### What this task involves
Every word of the data must be reproduced in your reply exactly.
-------- Data section --------
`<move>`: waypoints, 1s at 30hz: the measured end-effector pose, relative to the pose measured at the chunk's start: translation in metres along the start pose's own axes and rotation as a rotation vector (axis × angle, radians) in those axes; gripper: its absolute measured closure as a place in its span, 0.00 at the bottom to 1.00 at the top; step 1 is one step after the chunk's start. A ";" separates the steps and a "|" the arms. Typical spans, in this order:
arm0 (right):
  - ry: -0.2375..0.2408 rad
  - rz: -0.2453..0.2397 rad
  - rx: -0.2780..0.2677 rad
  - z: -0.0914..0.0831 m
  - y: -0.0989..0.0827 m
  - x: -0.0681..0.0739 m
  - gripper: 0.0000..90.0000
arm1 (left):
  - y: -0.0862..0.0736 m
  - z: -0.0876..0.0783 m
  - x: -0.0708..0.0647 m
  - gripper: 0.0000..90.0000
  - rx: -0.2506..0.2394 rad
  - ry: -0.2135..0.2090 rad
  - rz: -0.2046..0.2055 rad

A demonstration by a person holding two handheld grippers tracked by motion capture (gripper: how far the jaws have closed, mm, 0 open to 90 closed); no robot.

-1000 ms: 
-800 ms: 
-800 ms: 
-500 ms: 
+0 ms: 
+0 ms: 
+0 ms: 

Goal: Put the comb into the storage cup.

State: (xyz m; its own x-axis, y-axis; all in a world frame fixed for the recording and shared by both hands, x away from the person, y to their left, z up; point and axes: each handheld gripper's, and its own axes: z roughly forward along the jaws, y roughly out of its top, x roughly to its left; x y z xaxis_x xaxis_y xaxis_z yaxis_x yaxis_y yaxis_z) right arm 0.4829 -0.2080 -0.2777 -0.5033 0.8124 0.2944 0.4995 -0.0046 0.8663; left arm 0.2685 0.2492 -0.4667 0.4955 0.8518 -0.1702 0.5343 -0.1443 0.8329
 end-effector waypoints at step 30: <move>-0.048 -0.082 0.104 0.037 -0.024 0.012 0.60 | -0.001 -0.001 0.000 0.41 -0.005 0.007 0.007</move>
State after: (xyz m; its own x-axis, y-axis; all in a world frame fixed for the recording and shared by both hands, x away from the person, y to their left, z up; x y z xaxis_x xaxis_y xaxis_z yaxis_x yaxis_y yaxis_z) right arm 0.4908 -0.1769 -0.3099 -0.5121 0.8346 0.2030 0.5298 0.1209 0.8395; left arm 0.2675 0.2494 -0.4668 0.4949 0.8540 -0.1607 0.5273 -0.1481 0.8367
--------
### The answer
`<move>`: waypoints, 1s at 30hz: the measured end-effector pose, relative to the pose measured at the chunk's start: translation in metres along the start pose's own axes and rotation as a rotation vector (axis × angle, radians) in those axes; gripper: its absolute measured closure as a place in its span, 0.00 at the bottom to 1.00 at the top; step 1 is one step after the chunk's start. A ";" separates the steps and a "|" the arms. Typical spans, in this order:
arm0 (right):
  - ry: -0.2375..0.2408 rad
  - rz: -0.2453..0.2397 rad
  - rx: -0.2780..0.2677 rad
  - z: -0.0914..0.0831 m
  - y: -0.0989..0.0827 m
  - x: -0.0681..0.0739 m
  - gripper: 0.0000..90.0000
arm1 (left):
  - y: -0.0862..0.0736 m
  - z: -0.0876..0.0783 m
  - x: -0.0708..0.0647 m
  - gripper: 0.0000..90.0000
  - rx: -0.2506..0.2394 rad
  - ry: -0.2135..0.2090 rad
  - rz: -0.2046..0.2055 rad

A demonstration by a person holding two handheld grippers tracked by motion capture (gripper: how far the jaws have closed, mm, 0 open to 90 closed); no robot.

-1000 ms: 
-800 ms: 
-800 ms: 
-500 ms: 
+0 ms: 
+0 ms: 
+0 ms: 

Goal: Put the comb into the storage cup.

State: (xyz m; its own x-axis, y-axis; all in a world frame fixed for the recording and shared by both hands, x away from the person, y to their left, z up; point and axes: each handheld gripper's, and its own axes: z roughly forward along the jaws, y roughly out of its top, x roughly to its left; x y z xaxis_x xaxis_y xaxis_z yaxis_x yaxis_y yaxis_z) right arm 0.4829 -0.2080 -0.2777 -0.5033 0.8124 0.2944 0.4995 -0.0046 0.8663; left arm 0.2685 0.2492 -0.4667 0.4955 0.8518 -0.1702 0.5343 -0.1443 0.8329
 end-effector waypoints at step 30: <move>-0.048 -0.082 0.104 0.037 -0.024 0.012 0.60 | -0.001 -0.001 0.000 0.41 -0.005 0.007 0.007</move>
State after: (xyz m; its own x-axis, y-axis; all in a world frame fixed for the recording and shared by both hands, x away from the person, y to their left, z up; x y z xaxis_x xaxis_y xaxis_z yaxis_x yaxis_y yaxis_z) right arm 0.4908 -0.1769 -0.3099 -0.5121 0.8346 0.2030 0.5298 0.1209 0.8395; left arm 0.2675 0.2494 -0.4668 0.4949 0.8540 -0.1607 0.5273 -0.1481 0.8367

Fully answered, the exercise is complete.